> TASK TO CARRY OUT:
The answer consists only of the lines from the beginning of the listing below to the line holding "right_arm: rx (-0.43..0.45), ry", inclusive, with every picture removed.

> DATASET EXCERPT:
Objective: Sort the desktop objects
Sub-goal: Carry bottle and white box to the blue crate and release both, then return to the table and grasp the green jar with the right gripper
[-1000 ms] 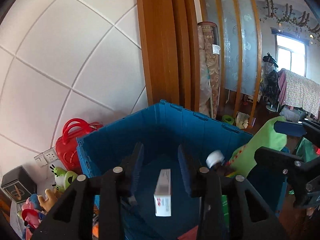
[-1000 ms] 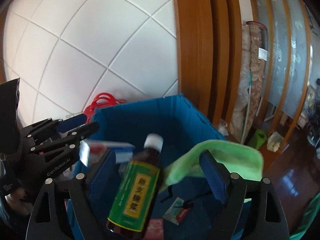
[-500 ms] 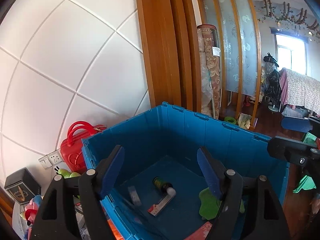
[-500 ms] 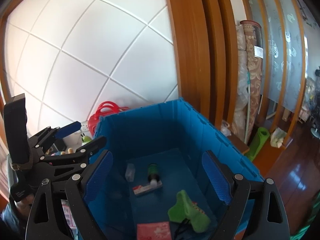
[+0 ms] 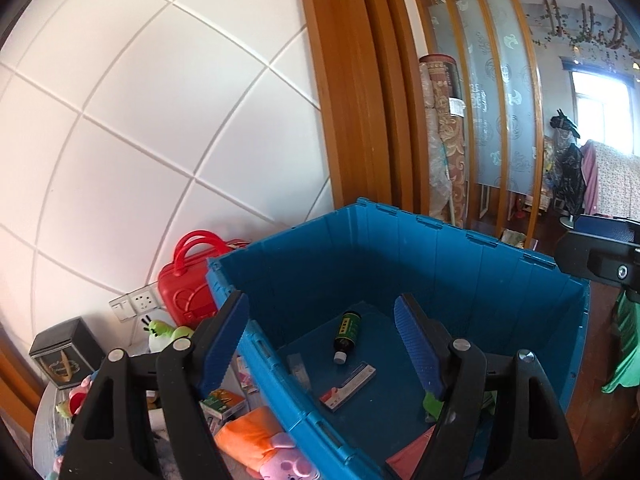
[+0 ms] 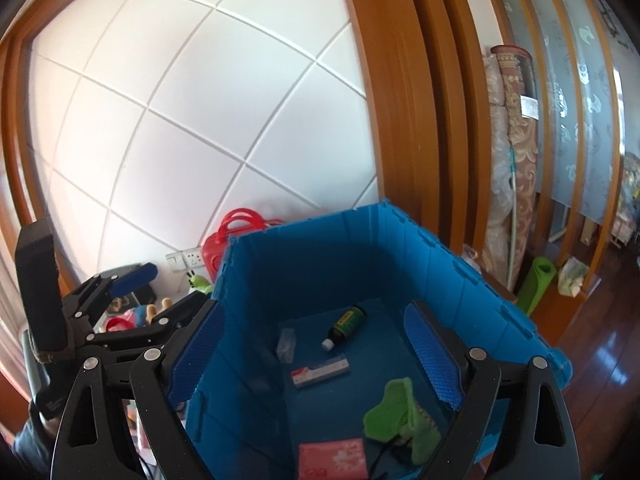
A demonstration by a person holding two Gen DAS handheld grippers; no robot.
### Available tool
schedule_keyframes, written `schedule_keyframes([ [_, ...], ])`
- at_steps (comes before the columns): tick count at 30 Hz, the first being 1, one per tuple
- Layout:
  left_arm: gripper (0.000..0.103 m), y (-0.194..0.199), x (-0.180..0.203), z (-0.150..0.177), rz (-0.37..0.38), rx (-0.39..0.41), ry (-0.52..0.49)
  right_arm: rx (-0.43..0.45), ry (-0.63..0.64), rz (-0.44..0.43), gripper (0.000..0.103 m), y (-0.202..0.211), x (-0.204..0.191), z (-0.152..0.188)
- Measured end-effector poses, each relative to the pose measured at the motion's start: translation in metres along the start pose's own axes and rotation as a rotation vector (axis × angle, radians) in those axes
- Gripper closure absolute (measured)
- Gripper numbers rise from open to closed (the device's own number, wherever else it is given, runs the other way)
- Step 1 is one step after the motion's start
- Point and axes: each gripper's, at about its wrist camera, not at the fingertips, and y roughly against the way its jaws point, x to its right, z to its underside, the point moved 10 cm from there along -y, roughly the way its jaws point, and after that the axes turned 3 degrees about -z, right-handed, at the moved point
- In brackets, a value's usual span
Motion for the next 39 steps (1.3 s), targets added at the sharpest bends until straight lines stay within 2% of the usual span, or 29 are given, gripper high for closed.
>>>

> SOLUTION TO THE PROBLEM:
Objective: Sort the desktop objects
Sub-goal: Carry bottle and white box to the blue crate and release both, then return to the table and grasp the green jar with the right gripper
[-1000 ms] 
[-1000 ms] 
[-500 ms] 
[-500 ms] 
[+0 ms] 
[+0 ms] 
A demonstration by a person holding two Gen DAS handheld grippers; no robot.
### Available tool
schedule_keyframes, written `schedule_keyframes([ [_, ...], ])`
- at_steps (comes before the columns): tick count at 30 Hz, the first being 1, one per tuple
- Layout:
  left_arm: gripper (0.000..0.103 m), y (-0.194..0.199), x (-0.180..0.203), z (-0.150..0.177), rz (-0.37..0.38), rx (-0.39..0.41), ry (-0.52..0.49)
  right_arm: rx (-0.43..0.45), ry (-0.63..0.64), rz (-0.44..0.43), gripper (0.000..0.103 m), y (-0.202..0.211), x (-0.204..0.191), z (-0.152..0.188)

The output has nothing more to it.